◆ Exercise goal
Go through the records and show each line where the word "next" occurs.

====== Data for the task ======

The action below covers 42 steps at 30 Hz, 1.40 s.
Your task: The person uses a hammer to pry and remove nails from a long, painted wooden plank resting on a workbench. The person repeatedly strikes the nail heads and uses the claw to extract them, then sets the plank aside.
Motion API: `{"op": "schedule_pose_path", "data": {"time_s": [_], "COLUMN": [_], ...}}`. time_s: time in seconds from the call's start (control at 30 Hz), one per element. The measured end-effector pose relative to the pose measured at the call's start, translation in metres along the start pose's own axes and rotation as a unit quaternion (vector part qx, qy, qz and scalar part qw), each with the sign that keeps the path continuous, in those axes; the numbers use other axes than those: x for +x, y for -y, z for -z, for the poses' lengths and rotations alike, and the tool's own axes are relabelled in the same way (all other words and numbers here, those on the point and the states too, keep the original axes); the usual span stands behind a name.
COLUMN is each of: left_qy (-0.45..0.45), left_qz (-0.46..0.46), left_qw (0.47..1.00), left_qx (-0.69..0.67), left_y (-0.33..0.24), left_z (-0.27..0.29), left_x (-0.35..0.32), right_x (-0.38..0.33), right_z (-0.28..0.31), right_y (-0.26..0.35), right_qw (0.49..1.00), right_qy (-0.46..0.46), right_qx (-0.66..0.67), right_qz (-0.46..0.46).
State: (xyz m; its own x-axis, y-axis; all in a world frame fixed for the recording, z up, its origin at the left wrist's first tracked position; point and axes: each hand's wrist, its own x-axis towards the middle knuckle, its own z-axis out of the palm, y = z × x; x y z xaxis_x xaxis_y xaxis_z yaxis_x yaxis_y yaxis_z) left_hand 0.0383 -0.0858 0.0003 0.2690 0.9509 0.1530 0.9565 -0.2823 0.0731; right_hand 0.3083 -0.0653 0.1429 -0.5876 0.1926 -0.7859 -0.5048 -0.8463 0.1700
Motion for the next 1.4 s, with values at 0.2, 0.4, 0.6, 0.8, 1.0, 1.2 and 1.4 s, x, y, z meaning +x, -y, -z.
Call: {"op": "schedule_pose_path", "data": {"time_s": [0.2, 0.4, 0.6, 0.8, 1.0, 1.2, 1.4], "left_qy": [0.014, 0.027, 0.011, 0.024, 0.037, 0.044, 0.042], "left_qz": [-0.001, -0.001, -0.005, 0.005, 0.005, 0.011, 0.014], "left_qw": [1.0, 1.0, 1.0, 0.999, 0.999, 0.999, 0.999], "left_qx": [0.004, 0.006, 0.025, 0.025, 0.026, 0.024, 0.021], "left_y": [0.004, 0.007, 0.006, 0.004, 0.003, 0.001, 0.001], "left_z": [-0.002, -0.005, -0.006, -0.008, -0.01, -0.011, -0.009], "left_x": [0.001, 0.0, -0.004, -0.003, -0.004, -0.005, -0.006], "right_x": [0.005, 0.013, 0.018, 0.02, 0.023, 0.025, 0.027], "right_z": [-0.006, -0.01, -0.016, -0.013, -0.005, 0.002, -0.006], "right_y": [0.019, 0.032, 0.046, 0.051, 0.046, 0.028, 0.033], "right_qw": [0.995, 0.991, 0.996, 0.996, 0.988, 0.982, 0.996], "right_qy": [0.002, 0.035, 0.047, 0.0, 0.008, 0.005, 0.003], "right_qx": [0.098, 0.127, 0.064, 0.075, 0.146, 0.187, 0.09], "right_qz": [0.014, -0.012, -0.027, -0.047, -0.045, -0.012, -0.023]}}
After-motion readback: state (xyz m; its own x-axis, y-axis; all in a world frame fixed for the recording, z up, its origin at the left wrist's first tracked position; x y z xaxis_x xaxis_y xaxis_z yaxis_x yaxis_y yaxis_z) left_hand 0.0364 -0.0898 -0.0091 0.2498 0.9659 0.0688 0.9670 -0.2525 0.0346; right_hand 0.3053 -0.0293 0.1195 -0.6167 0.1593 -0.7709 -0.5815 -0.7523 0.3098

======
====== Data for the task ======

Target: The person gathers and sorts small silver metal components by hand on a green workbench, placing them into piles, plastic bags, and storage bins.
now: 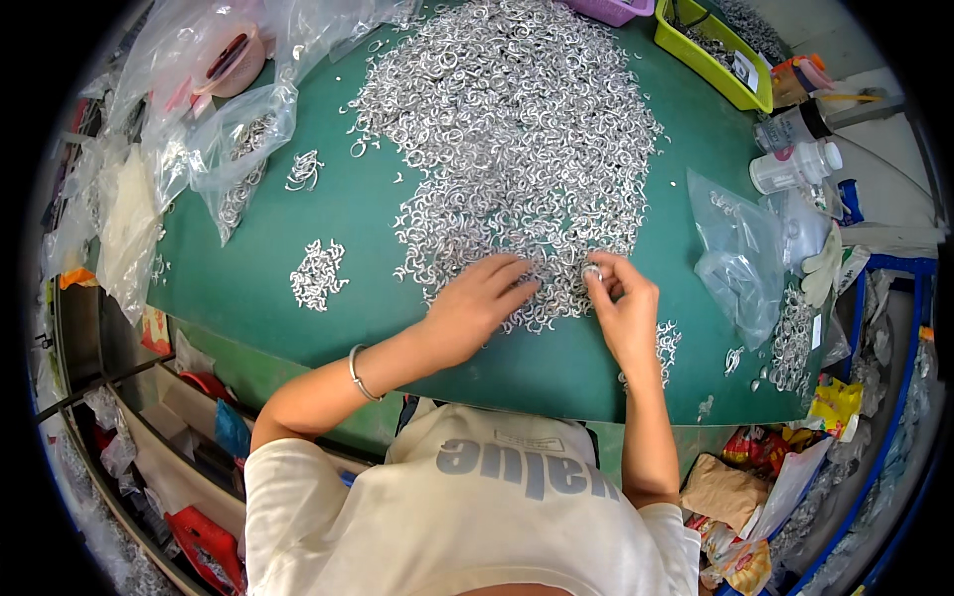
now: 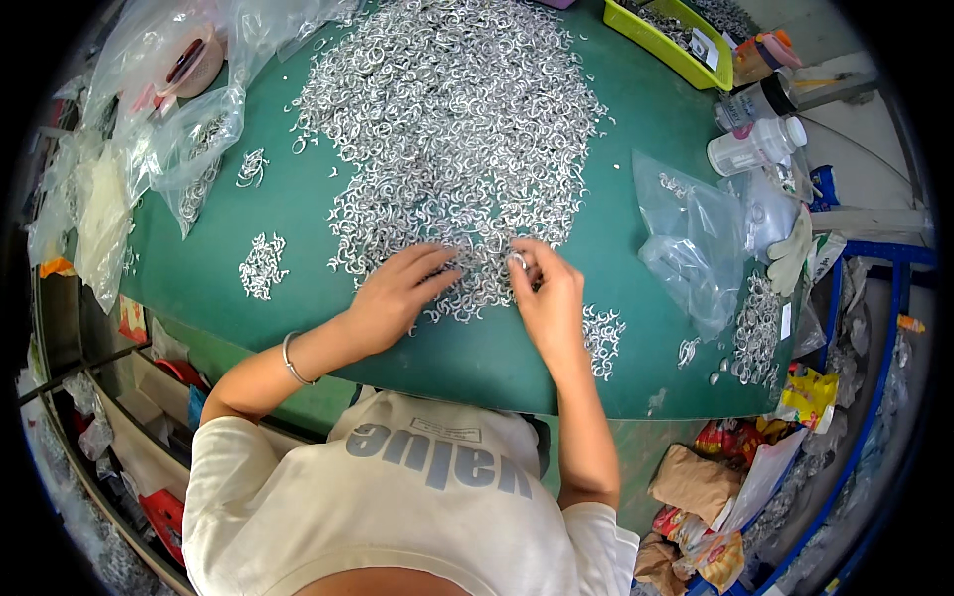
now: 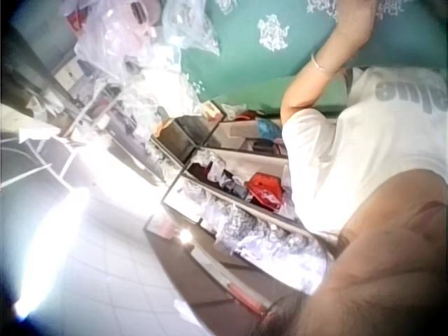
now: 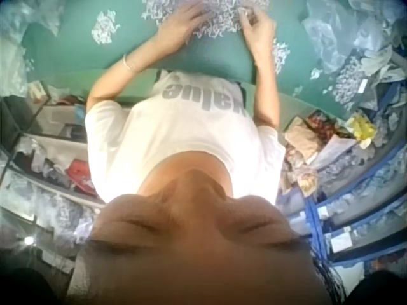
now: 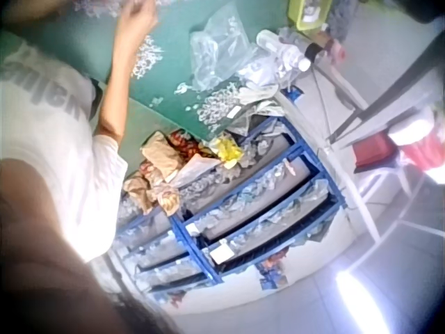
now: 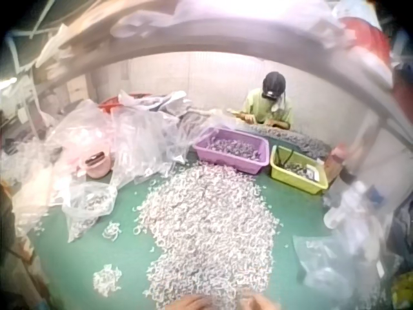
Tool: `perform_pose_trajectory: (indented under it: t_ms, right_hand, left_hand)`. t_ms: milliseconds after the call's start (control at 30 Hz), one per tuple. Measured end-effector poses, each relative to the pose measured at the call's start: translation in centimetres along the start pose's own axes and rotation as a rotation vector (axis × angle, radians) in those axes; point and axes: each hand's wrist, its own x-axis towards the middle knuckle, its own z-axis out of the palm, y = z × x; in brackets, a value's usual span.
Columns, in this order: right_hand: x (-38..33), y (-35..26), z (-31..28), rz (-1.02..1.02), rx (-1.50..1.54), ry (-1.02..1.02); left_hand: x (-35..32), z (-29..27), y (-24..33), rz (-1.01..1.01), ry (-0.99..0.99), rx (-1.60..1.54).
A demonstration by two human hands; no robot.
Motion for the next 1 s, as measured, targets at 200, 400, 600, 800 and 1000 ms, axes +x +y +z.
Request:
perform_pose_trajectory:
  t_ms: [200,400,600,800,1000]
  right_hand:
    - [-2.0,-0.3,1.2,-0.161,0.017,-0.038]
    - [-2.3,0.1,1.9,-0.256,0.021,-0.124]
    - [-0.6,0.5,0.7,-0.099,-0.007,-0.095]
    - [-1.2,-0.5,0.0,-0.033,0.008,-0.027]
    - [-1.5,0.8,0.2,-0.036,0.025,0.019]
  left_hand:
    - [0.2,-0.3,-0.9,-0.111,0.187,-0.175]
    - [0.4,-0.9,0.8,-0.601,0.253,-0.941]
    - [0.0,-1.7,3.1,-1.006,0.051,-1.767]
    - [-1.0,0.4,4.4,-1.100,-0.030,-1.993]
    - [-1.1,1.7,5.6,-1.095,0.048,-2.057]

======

◆ Output for this exercise
Motion for the next 1.4 s, with values at 0.2, 0.4, 0.6, 0.8, 1.0, 1.2 and 1.4 s, x, y, z meaning +x, -y, -z.
Motion for the next 1 s, as measured, targets at 200, 400, 600, 800 and 1000 ms, axes +x +y +z.

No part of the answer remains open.